Kırıkkale Üniversitesi Sağlık Kültür ve Spor Dairesi Başkanlığı’nda görevli Diyetisyen Fatma Üneşi Öztürk, Ramazanda sağlıklı beslenme ile ilgili açıklamalarda bulundu.
KİLO ALIMINA NEDEN OLUR
Ramazan ayının yaz dönemine gelmesiyle ve açlık süresinin ortalama 17 saate kadar çıkmasının çeşitli sağlık problemlerine yol açabileceğini belirten Öztürk, “Öğün sayısının ikiye düşmesi metabolizmayı yavaşlatır bu da tahmin edilenin aksine metabolizmayı yavaşlatarak kilo alımına neden olur. Ayrıca yağlı yemeklerin, hamur işi ve tatlıların tüketiminin artması buna karşılık başta su olmak üzere, sebze ve meyve tüketiminin azalması kilo alma riskini artırmakla beraber sindirim sistemi problemlerine neden olabilmektedir. Bunun yanı sıra ramazan ayı sağlıklı beslenildiğinde; sindirim sisteminin dinlenmesi ve vücuttan toksin dediğimiz zararlı maddelerin atılması için bir fırsat olabilir” dedi. Su tüketiminin artırılması gerektiğini dile getiren Öztürk, “Uzun süren susuzluk ve havaların sıcak olması vücudun sıvı gereksinimini artırmaktadır. Bunun için iftar ve sahurda en az 10-12 bardak su tüketilmeli geriye kalan sıvı ihtiyacı da ayran, taze meyve suları, mineralli sular, kompostolar ve su oranı yüksek kavun, karpuz gibi meyvelerden sağlanmalıdır” şeklinde konuştu.
İFTARDA NE TÜKETMELİYİZ?
İftarda beslenme şeklinin hakkında bilgiler veren Öztürk şu açıklamalarda bulundu: “Öğün sayısının azalmasıyla yavaşlayan metabolizma hızını uyarmak için orucu hurma, kuru kayısı gibi bir meyveyle açıp iftara çorba ve salata gibi hafif yemeklerle başlanılması, sonrasında en az 15 dakika ara verilip az yağlı bir et yemeği veya sebze yemeği ile devam edilmesi uygundur. Kan şekerini aniden yükselten (glisemik indeksi yüksek olan) pirinç ve beyaz ekmek tüketimi azaltılmalıdır, onun yerine tam buğday, çavdar, kepek ekmeği, bulgur pilavı tercih edilmelidir. İftarda kısa sürede tüketilen fazla miktarda yemek, sindirim sistemi rahatsızlıklarına neden olabilir.

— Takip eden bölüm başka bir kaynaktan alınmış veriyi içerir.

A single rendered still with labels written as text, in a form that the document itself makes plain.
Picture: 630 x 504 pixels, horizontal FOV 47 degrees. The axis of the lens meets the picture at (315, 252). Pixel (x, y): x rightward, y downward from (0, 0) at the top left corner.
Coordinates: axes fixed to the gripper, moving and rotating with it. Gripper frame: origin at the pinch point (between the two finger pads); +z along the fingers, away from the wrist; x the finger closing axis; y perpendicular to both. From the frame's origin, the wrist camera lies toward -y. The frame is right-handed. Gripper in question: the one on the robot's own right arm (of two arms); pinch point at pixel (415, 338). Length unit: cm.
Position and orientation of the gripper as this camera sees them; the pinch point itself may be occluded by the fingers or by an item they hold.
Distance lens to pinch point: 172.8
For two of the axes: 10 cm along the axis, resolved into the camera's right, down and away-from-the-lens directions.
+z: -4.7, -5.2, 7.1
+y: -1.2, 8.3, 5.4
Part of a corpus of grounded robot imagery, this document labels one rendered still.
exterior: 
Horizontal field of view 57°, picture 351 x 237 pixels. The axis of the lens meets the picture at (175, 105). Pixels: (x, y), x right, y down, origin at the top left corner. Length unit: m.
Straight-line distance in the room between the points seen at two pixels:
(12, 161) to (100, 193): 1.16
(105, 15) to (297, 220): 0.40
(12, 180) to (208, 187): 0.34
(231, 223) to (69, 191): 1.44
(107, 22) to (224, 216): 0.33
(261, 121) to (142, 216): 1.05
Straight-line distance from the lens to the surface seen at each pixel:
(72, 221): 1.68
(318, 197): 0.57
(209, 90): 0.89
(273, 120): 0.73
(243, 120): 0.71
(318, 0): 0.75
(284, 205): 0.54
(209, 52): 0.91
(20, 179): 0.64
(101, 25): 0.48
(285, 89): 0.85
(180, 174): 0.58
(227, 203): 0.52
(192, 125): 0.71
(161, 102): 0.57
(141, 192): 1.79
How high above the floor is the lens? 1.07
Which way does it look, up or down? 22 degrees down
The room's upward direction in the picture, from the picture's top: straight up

Beynin tokluk sinyallerini 10-15 dakika sonra gönderdiği de göz önüne alınarak yavaş yavaş, iyi çiğneyerek ve öğünlere bölerek tüketmeliyiz yemeklerimizi. Yemekten 1-2 saat sonra da meyve ile bir ara öğün yapılmalı, tatlı tüketeceksek de sütlü bir tatlı tercih ederek hem kalori alımını azaltmış hem protein alımını artırmış oluruz.”
SAHURU İHMAL ETMEYİN!
Sahur yapmadan oruç tutulmaması gerektiğinin altını çizen Öztürk, “Ramazanın yaz aylarına gelmesi açlık süresinin fazla olmasına neden olduğu için gün içerisinde kan şekerimiz düşer. Kan şekerimizin düşmesi yorgunluk, halsizlik, baş ağrısı gibi problemlere yol açar. Bu yüzden sahura kalkmak kan şekerinin düzenlenmesinde önemlidir. Sahurda yeterli sıvı alınmalı, aşırı yağlı ve tuzlu besinler tüketilmemeli. Sahurda sadece su içerek niyetlenmenin veya gece yiyip yatmanın son derece zararlı olduğu unutulmamalı.Bu nedenle sahurda kan şekerimizin uzun süre düşmesini önleyen protein oranı daha yüksek süt, yumurta, peynir gibi yiyeceklerle birlikte tam tahıllı ekmek ve yeşilliklerden oluşan bir kahvaltı veya çorba ve zeytinyağlılardan oluşan hafif bir öğün tüketilebilir” dedi. Ramazan ayının iyi değerlendirilmesi gereken bir detoks ayı olduğunu dile getiren Fatma Üneşi Öztürk, yeterli ve dengeli beslenildiği takdirde midenin, manevi zenginliklerle de ruhun dinlendiğini belirtti.